● **Task item**
Report back every line in the data that includes the string "ceiling".

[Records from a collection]

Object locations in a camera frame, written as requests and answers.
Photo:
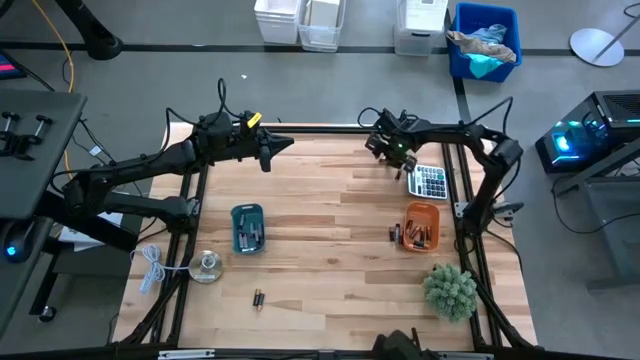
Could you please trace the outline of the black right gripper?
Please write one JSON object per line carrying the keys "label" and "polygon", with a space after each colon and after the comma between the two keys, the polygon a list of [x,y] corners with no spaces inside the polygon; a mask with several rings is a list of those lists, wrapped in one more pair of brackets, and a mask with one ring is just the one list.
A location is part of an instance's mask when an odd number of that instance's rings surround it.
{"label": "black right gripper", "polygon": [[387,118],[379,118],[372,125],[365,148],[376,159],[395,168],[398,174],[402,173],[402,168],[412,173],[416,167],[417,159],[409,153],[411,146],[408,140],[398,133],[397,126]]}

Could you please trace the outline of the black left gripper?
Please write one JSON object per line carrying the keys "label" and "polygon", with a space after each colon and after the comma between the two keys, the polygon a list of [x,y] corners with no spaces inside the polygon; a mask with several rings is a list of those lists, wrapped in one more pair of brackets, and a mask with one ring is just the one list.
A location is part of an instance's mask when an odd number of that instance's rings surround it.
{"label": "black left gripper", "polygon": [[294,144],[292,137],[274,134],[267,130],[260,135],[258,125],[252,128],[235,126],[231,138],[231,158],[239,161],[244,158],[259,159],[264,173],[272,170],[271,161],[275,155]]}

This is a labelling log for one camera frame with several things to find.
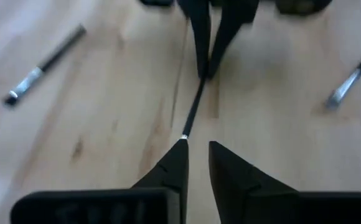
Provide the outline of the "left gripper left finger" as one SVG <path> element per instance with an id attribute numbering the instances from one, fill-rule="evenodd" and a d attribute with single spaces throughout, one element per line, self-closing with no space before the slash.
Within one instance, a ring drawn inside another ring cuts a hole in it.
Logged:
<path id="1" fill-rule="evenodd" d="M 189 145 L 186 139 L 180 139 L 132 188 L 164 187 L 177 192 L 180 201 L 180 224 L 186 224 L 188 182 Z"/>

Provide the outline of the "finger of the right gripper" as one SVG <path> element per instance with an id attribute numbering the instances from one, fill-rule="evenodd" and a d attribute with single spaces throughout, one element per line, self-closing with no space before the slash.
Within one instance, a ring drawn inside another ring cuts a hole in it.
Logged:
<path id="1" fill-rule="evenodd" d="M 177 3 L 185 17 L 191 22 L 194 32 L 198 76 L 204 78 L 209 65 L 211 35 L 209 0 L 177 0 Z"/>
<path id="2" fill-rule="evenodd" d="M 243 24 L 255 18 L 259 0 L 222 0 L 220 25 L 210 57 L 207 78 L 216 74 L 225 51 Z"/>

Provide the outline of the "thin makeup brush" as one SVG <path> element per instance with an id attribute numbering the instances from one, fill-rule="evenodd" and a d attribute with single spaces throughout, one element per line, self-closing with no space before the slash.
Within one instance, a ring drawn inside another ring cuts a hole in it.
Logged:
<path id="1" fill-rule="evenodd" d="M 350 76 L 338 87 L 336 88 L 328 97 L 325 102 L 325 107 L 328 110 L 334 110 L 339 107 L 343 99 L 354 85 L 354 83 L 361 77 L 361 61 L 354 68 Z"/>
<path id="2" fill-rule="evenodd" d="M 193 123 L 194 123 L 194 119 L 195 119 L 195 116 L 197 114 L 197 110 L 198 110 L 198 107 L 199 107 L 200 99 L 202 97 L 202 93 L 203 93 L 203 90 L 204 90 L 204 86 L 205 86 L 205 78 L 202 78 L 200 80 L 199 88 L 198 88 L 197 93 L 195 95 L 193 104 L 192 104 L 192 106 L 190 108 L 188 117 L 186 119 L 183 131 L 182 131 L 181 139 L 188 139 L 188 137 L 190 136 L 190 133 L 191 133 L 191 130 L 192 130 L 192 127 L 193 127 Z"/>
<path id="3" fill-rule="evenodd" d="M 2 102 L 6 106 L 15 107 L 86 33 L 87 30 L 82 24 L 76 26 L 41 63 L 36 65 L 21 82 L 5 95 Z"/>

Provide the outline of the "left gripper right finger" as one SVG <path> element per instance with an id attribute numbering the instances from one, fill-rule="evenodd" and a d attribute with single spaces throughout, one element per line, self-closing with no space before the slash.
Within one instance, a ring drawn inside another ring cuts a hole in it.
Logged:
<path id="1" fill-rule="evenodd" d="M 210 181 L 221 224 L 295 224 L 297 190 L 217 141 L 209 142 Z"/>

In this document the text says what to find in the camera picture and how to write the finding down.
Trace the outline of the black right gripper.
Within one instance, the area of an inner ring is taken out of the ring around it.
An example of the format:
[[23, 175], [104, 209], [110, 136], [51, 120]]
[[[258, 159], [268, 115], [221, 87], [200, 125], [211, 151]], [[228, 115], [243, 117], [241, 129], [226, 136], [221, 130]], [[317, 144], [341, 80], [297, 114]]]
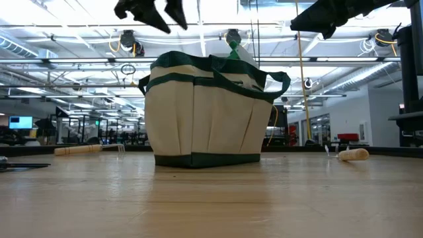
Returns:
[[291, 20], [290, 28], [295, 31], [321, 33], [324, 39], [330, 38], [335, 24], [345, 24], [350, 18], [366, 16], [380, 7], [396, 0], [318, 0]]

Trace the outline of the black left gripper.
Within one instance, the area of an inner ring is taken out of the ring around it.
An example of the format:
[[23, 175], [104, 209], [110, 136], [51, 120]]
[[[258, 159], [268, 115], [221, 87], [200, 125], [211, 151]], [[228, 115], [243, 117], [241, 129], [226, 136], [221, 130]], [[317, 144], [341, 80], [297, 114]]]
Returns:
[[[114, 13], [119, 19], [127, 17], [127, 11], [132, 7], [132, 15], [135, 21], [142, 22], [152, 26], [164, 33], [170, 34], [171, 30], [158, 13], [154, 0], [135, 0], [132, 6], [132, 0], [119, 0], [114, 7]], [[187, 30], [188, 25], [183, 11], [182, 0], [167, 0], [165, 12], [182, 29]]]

---

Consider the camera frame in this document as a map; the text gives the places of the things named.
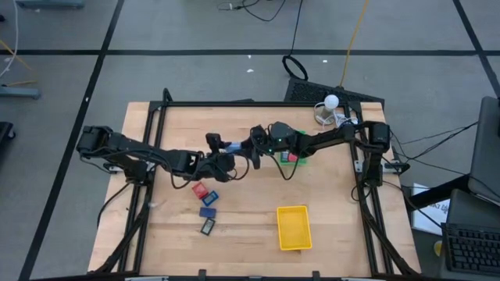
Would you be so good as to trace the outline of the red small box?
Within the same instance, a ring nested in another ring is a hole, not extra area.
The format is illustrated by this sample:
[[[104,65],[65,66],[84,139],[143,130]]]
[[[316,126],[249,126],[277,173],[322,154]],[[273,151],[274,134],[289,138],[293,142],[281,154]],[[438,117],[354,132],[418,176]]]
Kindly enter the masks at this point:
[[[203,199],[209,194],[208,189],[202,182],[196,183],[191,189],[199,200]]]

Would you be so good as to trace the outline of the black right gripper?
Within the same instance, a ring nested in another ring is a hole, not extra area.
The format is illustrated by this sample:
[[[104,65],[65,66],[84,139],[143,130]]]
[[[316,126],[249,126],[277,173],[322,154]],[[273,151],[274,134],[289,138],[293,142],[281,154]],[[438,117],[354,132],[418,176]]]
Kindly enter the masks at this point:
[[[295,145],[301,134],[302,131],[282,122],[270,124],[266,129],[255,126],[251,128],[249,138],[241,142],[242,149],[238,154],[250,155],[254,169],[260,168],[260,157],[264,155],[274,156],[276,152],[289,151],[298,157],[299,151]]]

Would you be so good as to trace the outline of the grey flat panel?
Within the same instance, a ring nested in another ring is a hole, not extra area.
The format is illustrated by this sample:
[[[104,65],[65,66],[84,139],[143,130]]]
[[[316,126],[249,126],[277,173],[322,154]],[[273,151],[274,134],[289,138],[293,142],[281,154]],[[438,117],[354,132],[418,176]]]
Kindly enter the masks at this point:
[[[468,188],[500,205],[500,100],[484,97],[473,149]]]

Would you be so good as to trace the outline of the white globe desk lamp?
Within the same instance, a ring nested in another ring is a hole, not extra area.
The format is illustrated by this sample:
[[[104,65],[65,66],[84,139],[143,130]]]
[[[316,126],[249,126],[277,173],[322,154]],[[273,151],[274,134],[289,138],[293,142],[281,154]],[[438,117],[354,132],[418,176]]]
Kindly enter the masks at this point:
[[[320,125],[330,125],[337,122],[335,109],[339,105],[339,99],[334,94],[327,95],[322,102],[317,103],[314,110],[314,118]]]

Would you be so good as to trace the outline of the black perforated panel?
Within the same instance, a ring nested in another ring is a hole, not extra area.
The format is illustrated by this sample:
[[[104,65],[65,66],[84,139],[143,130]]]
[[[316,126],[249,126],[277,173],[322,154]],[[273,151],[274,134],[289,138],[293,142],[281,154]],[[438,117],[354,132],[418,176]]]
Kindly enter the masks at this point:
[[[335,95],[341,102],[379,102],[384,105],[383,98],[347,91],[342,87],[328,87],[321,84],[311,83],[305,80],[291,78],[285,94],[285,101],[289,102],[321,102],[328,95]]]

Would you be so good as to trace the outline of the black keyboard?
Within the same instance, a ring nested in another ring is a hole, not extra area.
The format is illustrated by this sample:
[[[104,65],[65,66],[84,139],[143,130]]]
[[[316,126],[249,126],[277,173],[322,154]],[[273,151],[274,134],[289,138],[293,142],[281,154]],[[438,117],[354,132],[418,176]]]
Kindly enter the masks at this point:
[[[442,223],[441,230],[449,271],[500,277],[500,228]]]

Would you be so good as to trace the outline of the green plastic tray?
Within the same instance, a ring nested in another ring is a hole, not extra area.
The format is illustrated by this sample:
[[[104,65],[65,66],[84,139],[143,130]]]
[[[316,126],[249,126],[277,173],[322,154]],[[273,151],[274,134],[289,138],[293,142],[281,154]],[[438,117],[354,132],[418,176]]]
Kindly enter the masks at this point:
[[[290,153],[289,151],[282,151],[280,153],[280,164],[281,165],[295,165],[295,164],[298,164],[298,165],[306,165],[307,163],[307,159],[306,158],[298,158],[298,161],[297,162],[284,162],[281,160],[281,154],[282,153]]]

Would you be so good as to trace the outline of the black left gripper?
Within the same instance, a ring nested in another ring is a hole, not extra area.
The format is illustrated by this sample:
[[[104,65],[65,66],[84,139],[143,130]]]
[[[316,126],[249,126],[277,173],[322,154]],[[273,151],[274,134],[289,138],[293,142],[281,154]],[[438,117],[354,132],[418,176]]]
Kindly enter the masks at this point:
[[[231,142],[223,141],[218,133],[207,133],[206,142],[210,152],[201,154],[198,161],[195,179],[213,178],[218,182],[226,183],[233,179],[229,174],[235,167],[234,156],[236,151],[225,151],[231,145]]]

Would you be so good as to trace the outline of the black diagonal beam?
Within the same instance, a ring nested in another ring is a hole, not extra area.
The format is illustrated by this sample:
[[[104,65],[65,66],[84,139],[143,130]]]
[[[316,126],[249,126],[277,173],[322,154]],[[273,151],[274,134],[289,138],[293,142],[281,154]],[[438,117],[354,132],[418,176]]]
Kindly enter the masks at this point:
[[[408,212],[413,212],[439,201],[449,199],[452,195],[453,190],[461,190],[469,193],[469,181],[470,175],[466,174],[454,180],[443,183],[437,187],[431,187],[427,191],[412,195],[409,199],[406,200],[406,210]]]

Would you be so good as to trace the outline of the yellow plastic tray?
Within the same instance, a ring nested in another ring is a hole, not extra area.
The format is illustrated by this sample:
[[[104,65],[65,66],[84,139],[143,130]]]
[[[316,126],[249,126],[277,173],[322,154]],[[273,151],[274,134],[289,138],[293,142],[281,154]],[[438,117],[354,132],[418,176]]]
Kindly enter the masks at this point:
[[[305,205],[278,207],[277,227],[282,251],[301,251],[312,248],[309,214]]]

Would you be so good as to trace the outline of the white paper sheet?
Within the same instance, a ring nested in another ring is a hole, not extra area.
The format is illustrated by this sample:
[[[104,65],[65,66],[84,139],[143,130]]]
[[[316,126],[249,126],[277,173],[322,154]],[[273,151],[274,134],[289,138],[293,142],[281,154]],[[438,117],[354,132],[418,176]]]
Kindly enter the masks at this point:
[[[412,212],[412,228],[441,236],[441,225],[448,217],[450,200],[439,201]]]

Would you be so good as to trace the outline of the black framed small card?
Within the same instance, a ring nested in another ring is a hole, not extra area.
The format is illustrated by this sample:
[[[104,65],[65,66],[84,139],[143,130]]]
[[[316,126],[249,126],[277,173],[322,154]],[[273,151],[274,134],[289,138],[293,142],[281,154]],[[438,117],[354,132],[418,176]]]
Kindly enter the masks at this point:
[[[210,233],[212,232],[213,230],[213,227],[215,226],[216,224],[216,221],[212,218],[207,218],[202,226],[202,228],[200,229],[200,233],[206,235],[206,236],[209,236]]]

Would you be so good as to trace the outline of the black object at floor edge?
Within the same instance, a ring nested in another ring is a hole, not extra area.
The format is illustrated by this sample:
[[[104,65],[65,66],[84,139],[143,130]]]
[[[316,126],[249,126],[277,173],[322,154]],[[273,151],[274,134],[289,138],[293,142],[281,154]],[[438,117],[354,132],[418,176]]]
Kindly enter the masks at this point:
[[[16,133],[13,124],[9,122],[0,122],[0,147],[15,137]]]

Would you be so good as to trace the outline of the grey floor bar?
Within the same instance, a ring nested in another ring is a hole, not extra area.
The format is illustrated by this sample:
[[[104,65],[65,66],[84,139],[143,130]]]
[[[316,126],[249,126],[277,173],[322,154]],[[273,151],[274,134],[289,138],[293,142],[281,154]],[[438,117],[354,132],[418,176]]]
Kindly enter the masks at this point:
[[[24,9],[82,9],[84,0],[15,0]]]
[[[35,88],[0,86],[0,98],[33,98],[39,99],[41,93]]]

==

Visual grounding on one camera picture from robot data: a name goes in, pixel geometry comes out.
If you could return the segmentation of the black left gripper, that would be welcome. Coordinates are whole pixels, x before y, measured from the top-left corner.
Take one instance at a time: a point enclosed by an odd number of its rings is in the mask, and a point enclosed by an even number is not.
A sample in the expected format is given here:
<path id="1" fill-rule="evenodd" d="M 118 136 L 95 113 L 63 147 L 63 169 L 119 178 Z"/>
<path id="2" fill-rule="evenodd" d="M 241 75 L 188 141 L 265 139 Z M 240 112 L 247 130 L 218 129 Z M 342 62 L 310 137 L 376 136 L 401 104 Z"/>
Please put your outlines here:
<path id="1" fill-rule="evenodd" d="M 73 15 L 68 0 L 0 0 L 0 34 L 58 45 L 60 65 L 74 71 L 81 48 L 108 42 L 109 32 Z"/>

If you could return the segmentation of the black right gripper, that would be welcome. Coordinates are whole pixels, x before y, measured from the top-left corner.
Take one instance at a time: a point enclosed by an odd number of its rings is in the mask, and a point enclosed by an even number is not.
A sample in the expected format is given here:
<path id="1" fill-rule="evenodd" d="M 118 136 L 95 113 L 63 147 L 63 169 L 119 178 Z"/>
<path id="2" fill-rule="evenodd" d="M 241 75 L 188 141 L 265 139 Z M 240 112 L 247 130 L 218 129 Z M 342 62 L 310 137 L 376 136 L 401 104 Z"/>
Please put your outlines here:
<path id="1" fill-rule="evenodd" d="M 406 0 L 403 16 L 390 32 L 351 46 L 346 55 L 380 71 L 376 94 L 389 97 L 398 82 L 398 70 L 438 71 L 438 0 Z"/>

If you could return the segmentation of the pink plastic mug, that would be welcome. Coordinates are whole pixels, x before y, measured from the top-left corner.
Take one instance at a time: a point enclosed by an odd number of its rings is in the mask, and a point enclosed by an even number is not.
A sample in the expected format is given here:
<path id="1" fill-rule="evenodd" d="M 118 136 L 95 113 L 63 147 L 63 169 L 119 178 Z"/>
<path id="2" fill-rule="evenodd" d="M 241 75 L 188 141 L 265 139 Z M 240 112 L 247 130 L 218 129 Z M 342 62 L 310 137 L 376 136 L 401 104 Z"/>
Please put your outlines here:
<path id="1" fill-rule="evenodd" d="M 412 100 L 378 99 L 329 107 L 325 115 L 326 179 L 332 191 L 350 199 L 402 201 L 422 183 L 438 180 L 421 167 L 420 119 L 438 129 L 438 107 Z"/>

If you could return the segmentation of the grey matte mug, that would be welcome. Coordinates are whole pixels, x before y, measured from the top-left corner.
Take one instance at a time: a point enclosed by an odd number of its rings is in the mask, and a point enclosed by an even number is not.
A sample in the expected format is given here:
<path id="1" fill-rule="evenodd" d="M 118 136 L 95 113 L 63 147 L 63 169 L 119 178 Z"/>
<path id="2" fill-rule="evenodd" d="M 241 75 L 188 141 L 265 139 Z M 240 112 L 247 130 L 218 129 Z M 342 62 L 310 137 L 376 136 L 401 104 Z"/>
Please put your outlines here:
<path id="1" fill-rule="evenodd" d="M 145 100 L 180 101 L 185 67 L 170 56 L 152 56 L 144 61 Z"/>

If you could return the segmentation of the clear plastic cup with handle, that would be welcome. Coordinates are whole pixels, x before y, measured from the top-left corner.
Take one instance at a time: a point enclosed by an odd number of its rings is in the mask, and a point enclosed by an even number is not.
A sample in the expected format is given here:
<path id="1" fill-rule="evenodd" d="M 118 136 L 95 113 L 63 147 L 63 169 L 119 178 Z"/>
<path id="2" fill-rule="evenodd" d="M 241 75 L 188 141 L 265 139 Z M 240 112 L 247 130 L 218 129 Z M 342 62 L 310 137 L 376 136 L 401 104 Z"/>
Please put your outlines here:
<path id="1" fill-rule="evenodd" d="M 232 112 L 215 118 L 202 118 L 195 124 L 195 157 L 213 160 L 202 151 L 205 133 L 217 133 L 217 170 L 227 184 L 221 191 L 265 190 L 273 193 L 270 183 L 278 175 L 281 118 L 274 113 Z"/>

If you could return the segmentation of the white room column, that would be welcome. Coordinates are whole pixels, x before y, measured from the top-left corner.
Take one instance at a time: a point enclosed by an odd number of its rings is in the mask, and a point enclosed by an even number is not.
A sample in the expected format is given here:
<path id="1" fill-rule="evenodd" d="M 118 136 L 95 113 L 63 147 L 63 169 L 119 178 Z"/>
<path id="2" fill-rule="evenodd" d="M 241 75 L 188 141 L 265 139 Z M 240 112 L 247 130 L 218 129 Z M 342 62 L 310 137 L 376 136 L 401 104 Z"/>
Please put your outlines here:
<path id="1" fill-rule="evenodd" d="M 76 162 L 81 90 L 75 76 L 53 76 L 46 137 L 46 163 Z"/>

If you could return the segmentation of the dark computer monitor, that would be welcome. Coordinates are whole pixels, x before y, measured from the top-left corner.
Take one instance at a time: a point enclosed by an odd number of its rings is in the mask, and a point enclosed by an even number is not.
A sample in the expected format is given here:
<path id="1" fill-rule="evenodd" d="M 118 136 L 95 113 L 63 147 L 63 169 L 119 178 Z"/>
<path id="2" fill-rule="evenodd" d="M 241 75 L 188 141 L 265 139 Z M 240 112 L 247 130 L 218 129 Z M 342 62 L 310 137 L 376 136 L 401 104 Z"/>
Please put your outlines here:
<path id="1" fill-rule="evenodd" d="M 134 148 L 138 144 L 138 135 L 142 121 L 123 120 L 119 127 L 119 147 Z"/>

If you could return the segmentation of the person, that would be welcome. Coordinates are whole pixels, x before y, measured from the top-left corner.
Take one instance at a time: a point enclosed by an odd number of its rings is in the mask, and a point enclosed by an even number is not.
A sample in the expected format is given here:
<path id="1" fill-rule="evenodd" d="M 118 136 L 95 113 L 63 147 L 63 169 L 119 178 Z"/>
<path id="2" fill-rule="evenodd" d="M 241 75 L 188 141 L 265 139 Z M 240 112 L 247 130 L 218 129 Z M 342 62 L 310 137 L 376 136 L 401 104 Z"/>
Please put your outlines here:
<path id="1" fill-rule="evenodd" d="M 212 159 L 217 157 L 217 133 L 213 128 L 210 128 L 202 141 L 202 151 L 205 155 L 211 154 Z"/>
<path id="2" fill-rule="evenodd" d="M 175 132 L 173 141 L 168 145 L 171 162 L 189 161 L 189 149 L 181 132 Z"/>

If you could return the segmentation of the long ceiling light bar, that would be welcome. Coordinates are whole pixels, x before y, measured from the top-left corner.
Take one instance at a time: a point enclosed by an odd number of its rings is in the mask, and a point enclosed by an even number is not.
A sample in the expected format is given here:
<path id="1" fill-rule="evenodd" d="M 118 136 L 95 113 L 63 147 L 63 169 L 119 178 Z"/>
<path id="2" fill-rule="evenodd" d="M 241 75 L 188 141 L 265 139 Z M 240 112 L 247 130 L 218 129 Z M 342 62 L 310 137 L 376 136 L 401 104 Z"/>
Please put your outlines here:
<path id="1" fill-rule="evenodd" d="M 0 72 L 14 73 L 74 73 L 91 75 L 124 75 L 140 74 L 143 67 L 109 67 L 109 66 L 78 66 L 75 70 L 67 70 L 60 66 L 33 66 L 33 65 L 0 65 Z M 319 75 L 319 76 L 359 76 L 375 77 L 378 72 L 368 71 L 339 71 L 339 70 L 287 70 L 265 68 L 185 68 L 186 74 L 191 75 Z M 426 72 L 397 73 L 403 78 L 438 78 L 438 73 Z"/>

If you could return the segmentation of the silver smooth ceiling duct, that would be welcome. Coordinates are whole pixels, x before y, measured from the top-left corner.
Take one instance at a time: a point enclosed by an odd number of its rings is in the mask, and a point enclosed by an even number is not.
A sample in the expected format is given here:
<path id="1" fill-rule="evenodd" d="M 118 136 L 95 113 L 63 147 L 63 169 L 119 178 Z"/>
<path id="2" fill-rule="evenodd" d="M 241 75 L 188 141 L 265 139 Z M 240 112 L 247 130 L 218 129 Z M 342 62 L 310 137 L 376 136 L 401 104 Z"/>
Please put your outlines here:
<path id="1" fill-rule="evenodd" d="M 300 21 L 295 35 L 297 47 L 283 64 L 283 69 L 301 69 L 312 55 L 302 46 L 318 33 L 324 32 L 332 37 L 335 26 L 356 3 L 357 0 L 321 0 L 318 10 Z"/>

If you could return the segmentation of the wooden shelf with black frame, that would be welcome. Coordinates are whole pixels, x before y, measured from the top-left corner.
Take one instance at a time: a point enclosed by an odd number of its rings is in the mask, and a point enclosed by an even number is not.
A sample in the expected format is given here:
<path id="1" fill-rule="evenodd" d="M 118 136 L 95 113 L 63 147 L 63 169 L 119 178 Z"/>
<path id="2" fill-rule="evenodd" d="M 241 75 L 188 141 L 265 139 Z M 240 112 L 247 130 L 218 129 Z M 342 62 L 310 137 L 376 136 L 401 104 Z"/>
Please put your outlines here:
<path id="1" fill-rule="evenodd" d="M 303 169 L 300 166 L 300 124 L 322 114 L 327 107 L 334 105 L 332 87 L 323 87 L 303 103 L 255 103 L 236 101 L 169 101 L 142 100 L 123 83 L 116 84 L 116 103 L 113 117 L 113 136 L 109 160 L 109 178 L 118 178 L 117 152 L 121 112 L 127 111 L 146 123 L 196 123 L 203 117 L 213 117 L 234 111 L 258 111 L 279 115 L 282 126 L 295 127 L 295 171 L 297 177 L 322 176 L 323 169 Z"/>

● **Response**
If you could return the segmentation of the long ceiling light bar, that would be welcome. Coordinates are whole pixels, x before y, measured from the top-left corner.
If you could return the segmentation of the silver smooth ceiling duct, that would be welcome. Coordinates are whole pixels, x before y, measured from the top-left corner.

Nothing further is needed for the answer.